#### AIM OF THE TASK:
For this exercise, print the listing below exactly, without its pictures.

#### DATA SEGMENT:
- Opening Delimiter -
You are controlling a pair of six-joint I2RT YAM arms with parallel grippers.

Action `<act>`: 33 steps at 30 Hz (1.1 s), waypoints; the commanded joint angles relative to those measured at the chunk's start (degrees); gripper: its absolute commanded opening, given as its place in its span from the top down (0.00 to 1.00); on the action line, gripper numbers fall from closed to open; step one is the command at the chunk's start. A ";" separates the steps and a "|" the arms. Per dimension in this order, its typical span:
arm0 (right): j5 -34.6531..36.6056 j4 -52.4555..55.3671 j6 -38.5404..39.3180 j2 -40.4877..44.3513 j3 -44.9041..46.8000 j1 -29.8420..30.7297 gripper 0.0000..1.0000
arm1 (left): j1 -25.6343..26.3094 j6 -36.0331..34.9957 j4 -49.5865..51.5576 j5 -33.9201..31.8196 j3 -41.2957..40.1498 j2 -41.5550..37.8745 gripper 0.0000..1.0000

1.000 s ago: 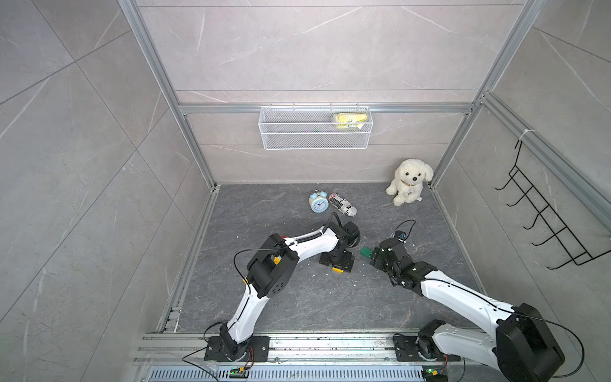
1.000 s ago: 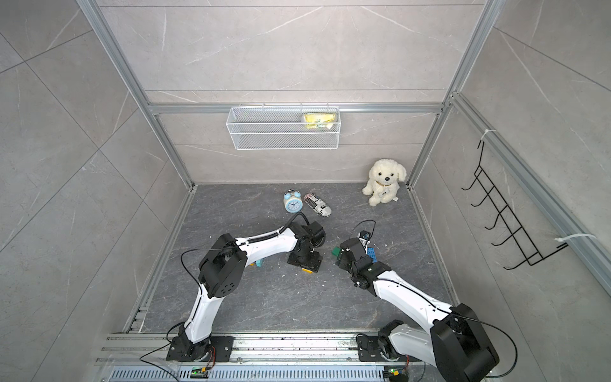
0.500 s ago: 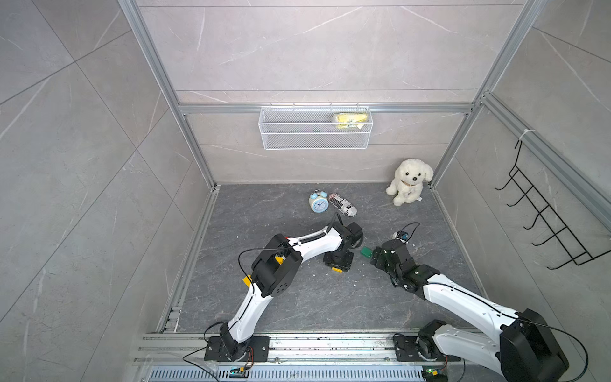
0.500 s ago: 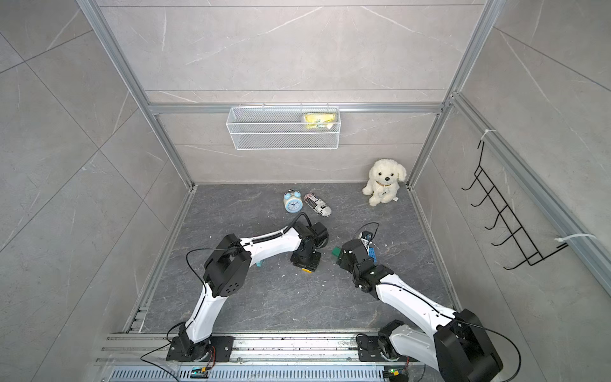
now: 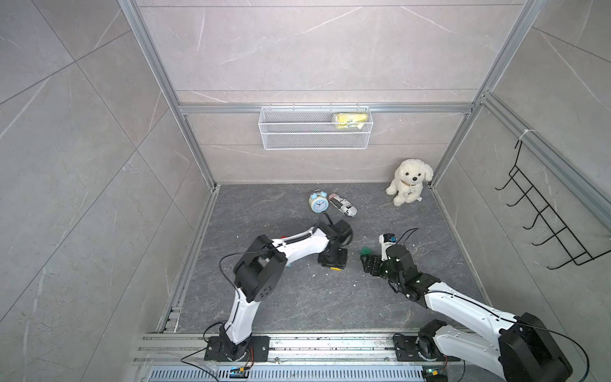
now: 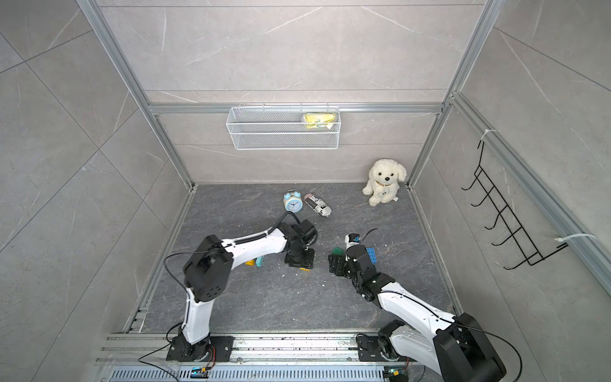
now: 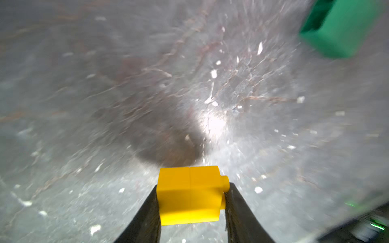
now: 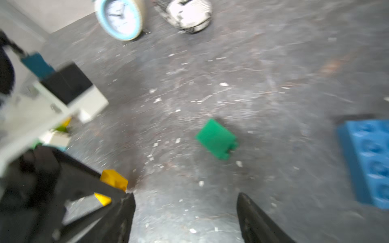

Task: Assemble the letter h with lego
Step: Pick up the lego brick from the center of the board, then place the lego brick at the center of the board.

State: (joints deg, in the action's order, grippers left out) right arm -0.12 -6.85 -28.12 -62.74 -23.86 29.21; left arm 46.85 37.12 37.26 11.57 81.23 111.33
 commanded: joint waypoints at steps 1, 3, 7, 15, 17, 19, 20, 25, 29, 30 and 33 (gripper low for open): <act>-11.23 -8.24 3.53 -1.44 0.73 -0.07 0.24 | -7.91 7.51 -16.85 13.71 -10.40 -10.75 0.76; -17.33 -12.62 3.81 -3.82 0.74 -0.07 0.26 | -11.41 10.51 -23.46 19.29 -15.72 -13.81 0.76; -27.18 -21.27 2.63 -9.69 0.78 -0.04 0.36 | -12.49 15.90 -34.39 26.98 -20.58 -15.41 0.76; -25.25 -31.22 -2.57 -11.47 4.14 -0.03 0.41 | -12.49 30.90 -56.03 29.56 -28.49 -13.11 0.76; -24.46 -32.54 -3.45 -12.41 4.40 -0.03 0.42 | -12.10 35.16 -61.29 28.93 -29.83 -11.83 0.76; -23.46 -32.87 -4.04 -13.40 4.27 -0.02 0.42 | -11.29 38.55 -65.40 28.07 -30.51 -10.38 0.76; -23.48 -33.00 -4.03 -13.74 4.21 -0.03 0.43 | -10.79 39.43 -66.51 27.62 -30.64 -9.82 0.76; -23.35 -34.06 -4.23 -13.68 4.39 0.06 0.45 | -8.55 41.51 -68.30 26.90 -29.05 -6.86 0.76; -21.50 -31.20 -3.57 -13.89 3.63 0.06 0.46 | -7.29 41.76 -68.28 26.76 -27.85 -5.71 0.76; -20.45 -29.70 -3.37 -13.92 3.25 0.06 0.47 | -7.00 41.89 -68.28 26.74 -27.71 -5.60 0.76; -18.34 -27.27 -2.78 -13.56 2.88 0.05 0.49 | -6.39 42.11 -68.23 26.64 -27.29 -5.46 0.76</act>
State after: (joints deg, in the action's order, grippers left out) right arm -21.34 -36.93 -31.70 -76.31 -20.14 29.21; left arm 40.16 77.76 -27.64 37.80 51.66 105.65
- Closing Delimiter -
#### SOLUTION TO THIS PROBLEM:
You are controlling a pair of six-joint I2RT YAM arms with parallel grippers.

Action `<act>`: 33 steps at 30 Hz (1.1 s), waypoints; the commanded joint angles relative to those measured at the chunk's start (degrees); gripper: its absolute commanded opening, given as its place in its span from the top down (0.00 to 1.00); on the action line, gripper numbers fall from closed to open; step one is the command at the chunk's start. A ";" separates the steps and a "|" the arms. Per dimension in this order, its typical span:
arm0 (right): j5 -34.6531..36.6056 j4 -52.4555..55.3671 j6 -38.5404..39.3180 j2 -40.4877..44.3513 j3 -44.9041..46.8000 j1 -29.8420..30.7297 gripper 0.0000..1.0000
arm1 (left): j1 -25.6343..26.3094 j6 -36.0331..34.9957 j4 -49.5865..51.5576 j5 -33.9201..31.8196 j3 -41.2957..40.1498 j2 -41.5550..37.8745 gripper 0.0000..1.0000

1.000 s ago: 
1.000 s ago: 
0.500 s ago: 
0.500 s ago: 
now: 
now: 
now: 
now: 

Task: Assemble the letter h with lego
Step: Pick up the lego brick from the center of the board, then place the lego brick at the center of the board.

State: (joints deg, in the action's order, grippers left out) right arm -0.12 -6.85 -28.12 -62.74 -23.86 29.21; left arm 46.85 37.12 37.26 11.57 81.23 111.33
 commanded: joint waypoints at steps 1, 3, 7, 15, 17, 19, 20, 25, 29, 30 and 33 (gripper low for open): <act>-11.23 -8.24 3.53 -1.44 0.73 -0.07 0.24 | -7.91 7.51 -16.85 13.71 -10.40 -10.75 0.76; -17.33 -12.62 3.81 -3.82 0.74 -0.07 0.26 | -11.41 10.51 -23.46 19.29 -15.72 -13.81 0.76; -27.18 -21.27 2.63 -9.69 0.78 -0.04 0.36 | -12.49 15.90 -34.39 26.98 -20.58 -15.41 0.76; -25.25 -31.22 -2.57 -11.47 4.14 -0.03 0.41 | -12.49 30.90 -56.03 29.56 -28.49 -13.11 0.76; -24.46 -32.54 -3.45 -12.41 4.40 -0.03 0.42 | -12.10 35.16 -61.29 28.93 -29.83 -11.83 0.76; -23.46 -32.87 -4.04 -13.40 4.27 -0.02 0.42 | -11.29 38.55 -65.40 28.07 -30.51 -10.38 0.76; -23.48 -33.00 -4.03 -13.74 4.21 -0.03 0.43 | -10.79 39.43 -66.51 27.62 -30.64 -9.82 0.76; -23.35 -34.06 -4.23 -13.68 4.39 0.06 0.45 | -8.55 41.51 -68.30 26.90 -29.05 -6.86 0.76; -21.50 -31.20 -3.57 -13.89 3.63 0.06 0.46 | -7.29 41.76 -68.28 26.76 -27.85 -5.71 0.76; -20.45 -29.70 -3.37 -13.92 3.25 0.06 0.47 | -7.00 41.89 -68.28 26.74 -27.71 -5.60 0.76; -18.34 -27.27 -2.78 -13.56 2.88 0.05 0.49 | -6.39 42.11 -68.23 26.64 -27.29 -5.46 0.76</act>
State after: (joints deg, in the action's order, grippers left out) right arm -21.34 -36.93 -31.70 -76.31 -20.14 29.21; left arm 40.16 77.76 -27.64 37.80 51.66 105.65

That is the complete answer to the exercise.